10.4 Multioutput Linear Model

In the standard linear model the responses \(y_i\) are univariate. In the multivariate linear model, the data are \(\{\mathbf x_1, \mathbf y_1\}, \ldots, \{\mathbf x_n, \mathbf y_n\}\) with the responses \(\mathbf y_i \in \mathbb{R}^q\). Here, the linear model takes the form \[\begin{equation} \mathbf y_i= \mathbf B^\top \mathbf x_i +{\pmb \epsilon}_i, \qquad i=1, \ldots , n, \tag{10.5} \end{equation}\] where \(\mathbf B\) is now a \(p \times q\) parameter matrix, and we have an error vector \({\pmb \epsilon}_i\in \mathbb{R}^q\) are \(q \times 1\). The model (10.5) may be written in matrix form as \[\begin{equation} \mathbf Y= \mathbf X\mathbf B+\mathbf E, \tag{10.6} \end{equation}\] where \[\mathbf Y= \begin{pmatrix} - & \mathbf y_1^\top &-\\ &\vdots&\\ -&\mathbf y_n^\top&-\end{pmatrix}\] is the \(n \times q\) data matrix for the \(y\)-variables, \(\mathbf X\) is the \(n \times p\) data matrix as defined before, and \[\stackrel{n \times p}{\mathbf E}=\begin{pmatrix} - & \boldsymbol \epsilon_1^\top &-\\ &\vdots&\\ -&\boldsymbol \epsilon_n^\top&-\end{pmatrix}.\]

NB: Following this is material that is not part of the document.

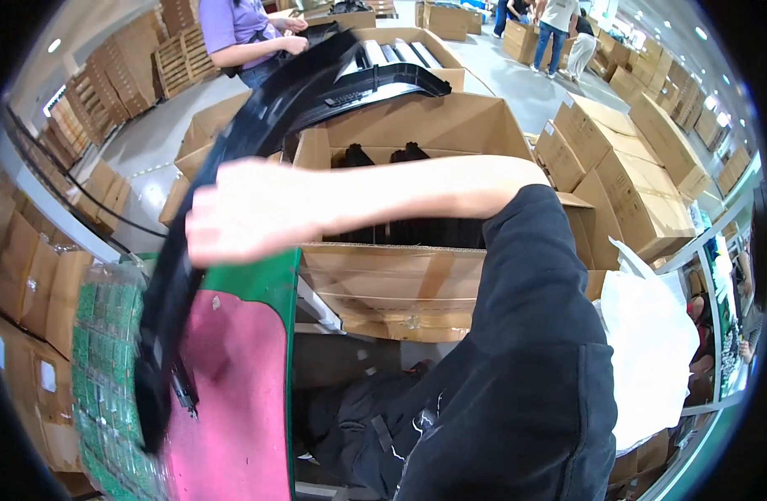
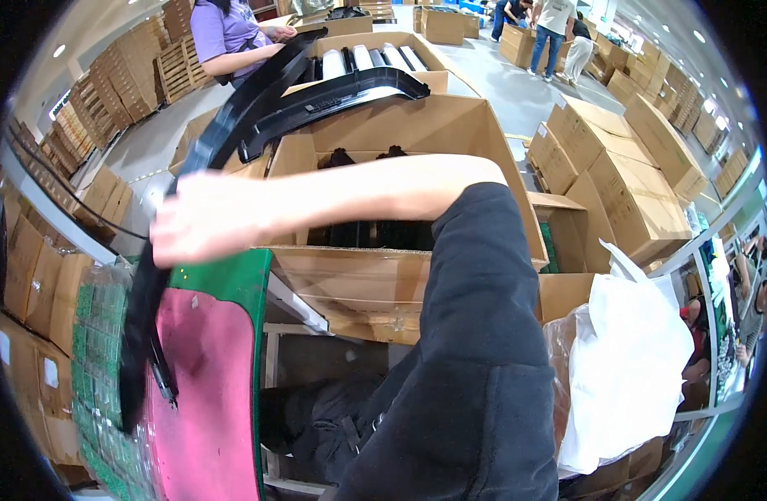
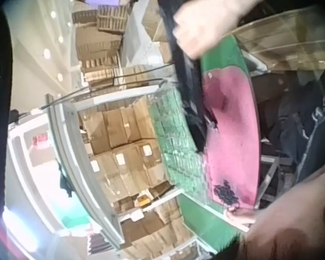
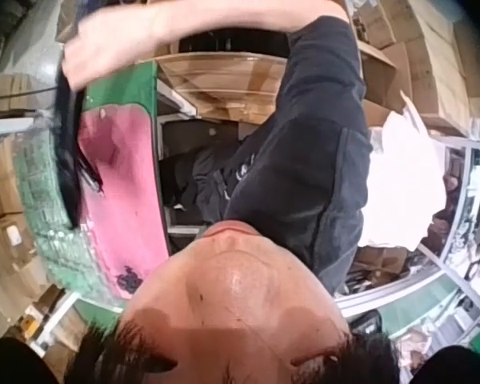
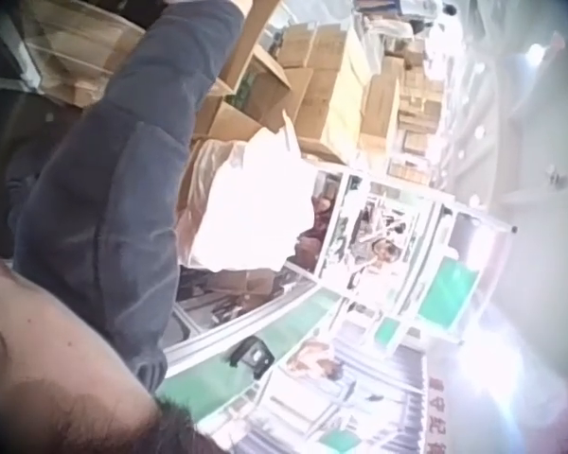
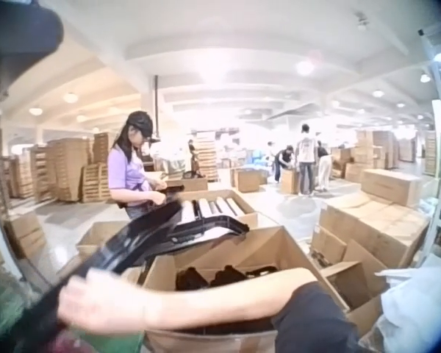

We will assume that \[\begin{equation} {\pmb \epsilon_1}, \ldots , {\pmb \epsilon}_n \quad \text{are IID}\quad N_p({\mathbf 0}_p, \boldsymbol{\Sigma}). \tag{10.7} \end{equation}\]

Proposition 10.1 The maximum likelihood estimator of \(\mathbf B\) is

\[\begin{equation} \hat{\mathbf B}= (\mathbf X^\top \mathbf X)^{-1}\mathbf X^\top \mathbf Y \tag{10.8} \end{equation}\]

Remarks:

  1. note how similar (10.8) is to its univariate counterpart (10.3). The only thing that is different is that \(\mathbf Y\) is now an \(n \times q\) matrix rather than an \(n \times 1\) vector.

  2. The coefficients for the \(k^{th}\) output, i.e., the \(k^{th}\) column of \(\mathbf B\), are just the OLS estimates from regressing the \(k^{th}\) column of \(\mathbf Y\) on \(\mathbf X\). I.e., the multivariate linear regression estimates are just the univariate estimates applied to each output in turn: the different outputs do not affect each others least squares estimates.

You will see how to fit multivariate linear models in R in the computer tasks.